In Bombay too, the end of the British Raj, and the coming to power of a socialist government in India signaled the end of the era of global laissez-faire capitalism in which merchants and soldiers of fortune could wash up on alien shores and build vast fortunes under the smiling paternalism of the British Raj. The Sassoons of Bombay and Shanghai, formerly of Baghdad, having made their fortunes in the orient, packed up and quietly sailed away into the western sunset. Members of the family settled variously in London, New York, and the Bahamas. 

The family, though no longer conspicuous in global affairs, continues to wield considerable wealth.  For instance, members of the Sassoon family owned the popular cafe chain The Coffee Bean and Tea Leaf, which they sold to Jollibee Foods in 2019 for USD 650 million.

In 2007, the Cathay Hotel of Shanghai was renovated and opened once again in its former splendor. It is now operated by the Fairmont group of Canada as the Fairmont Peace Hotel. 

The Sassoon Docks continue to be an important commercial hub in the city of Bombay (now called Mumbai). A legacy of the glory days of the Bombay Darbar, it is now a popular marketplace for fresh fish and Bombay street food.

David Sassoon, the founder of the Sassoon business empire in India and China is buried at the Ohel David Synagogue in the Indian city of Pune, some 180 kms to the east of Bombay. It is the largest synagogue in Asia outside Israel and was built by David Sassoon himself in 1863, a year before his death. The synagogue still serves as an important landmark for the small community of Jewish people in India.

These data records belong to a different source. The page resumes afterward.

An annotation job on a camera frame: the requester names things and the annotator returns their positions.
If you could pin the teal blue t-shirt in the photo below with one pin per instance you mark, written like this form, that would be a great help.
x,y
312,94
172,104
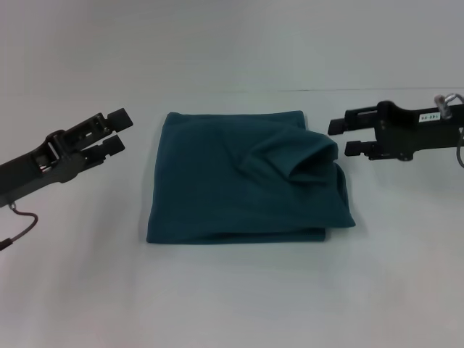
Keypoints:
x,y
235,188

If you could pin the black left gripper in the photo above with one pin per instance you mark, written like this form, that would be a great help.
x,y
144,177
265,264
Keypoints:
x,y
32,170

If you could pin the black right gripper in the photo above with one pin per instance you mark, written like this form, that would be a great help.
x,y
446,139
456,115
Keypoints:
x,y
417,134

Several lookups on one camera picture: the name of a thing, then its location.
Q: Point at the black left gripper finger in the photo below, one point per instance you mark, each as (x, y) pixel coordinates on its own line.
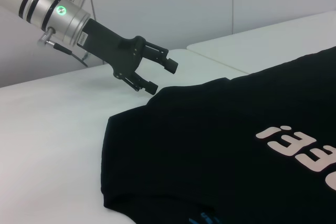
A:
(149, 87)
(170, 65)

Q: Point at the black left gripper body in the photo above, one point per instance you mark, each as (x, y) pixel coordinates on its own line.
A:
(110, 48)

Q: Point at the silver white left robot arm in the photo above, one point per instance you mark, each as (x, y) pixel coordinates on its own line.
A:
(52, 14)

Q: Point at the black t-shirt with FREE print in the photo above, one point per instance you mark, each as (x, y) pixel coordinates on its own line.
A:
(210, 129)

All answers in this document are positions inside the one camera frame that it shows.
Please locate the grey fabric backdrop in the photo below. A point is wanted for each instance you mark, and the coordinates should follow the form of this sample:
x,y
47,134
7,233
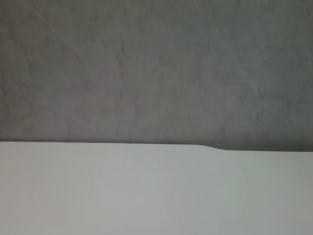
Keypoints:
x,y
156,73

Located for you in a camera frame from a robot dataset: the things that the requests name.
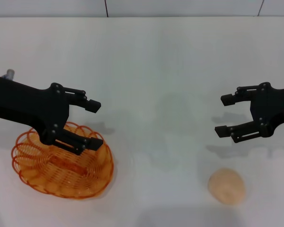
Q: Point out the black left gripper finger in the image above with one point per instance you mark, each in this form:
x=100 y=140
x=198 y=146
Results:
x=93 y=143

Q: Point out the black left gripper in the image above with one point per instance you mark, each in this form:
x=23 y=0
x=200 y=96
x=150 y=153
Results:
x=26 y=101

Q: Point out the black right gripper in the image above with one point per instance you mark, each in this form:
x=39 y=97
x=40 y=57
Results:
x=274 y=106

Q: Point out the orange woven plastic basket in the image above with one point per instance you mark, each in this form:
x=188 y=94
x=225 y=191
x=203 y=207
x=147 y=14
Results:
x=61 y=176

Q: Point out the round tan bread bun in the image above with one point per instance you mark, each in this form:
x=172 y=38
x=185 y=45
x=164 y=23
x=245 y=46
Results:
x=227 y=186

Surprisingly, for a family with such a big impact on history, there exists a dearth of published literature. If you’re interested in reading more, here are some of the best books, on the history of the Sassoon family, and their time in Shanghai and the Bombay Darbar.

The Global Merchants: The Enterprise and Extravagance of the Sassoon Dynasty by Joseph Sassoon is an insider’s account of the rise of the Sassoon family by one of its members.

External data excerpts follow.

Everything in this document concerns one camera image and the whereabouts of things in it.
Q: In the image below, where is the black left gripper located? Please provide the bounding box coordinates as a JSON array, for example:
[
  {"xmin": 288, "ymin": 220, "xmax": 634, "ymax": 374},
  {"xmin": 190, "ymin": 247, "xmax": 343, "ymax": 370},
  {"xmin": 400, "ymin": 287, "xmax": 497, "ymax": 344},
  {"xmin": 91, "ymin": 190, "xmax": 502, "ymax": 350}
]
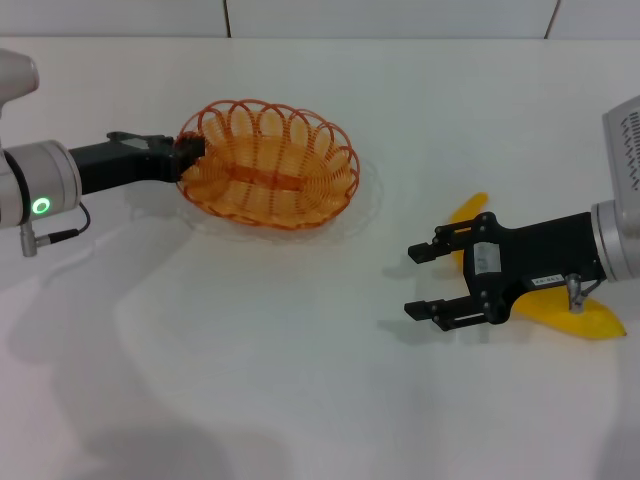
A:
[{"xmin": 67, "ymin": 131, "xmax": 208, "ymax": 197}]

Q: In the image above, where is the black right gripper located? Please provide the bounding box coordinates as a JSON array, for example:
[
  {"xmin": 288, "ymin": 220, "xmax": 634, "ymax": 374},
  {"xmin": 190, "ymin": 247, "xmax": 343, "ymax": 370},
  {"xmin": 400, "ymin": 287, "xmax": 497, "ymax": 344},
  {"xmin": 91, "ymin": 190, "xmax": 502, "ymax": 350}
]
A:
[{"xmin": 403, "ymin": 211, "xmax": 606, "ymax": 333}]

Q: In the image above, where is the orange wire basket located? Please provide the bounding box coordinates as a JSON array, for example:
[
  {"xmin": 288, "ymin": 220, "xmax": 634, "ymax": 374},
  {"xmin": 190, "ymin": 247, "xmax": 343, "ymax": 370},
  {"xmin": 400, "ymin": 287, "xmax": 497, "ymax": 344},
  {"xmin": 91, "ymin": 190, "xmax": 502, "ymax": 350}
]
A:
[{"xmin": 175, "ymin": 98, "xmax": 361, "ymax": 231}]

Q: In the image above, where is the yellow banana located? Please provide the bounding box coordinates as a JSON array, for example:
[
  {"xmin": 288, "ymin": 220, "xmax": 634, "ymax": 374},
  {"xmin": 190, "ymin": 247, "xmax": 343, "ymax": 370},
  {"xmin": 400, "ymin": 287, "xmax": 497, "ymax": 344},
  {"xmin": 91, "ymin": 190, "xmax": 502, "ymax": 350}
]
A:
[{"xmin": 448, "ymin": 191, "xmax": 628, "ymax": 342}]

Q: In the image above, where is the right wrist connector cable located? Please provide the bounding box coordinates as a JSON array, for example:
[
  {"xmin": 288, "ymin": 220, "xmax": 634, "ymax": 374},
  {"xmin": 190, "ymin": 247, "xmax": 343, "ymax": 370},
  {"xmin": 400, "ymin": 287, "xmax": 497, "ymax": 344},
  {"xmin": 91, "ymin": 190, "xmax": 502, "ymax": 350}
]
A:
[{"xmin": 566, "ymin": 273, "xmax": 604, "ymax": 315}]

The Last Kings of Shanghai: The Rival Jewish Dynasties That Helped Create Modern China by Jonathan Kauffman is a fascinating tale by an outsider of the Sassoons and the other Jewish families, and their time in Shanghai. As the title suggests, this one is a rollicking read, and an Amazon bestseller to boot.

The Sassoons: From Outsiders to Insiders of Empire 1830 – 1910 by Beatrix Conti is a shorter, but more dense semi-academic read if you are looking for something more critical and serious.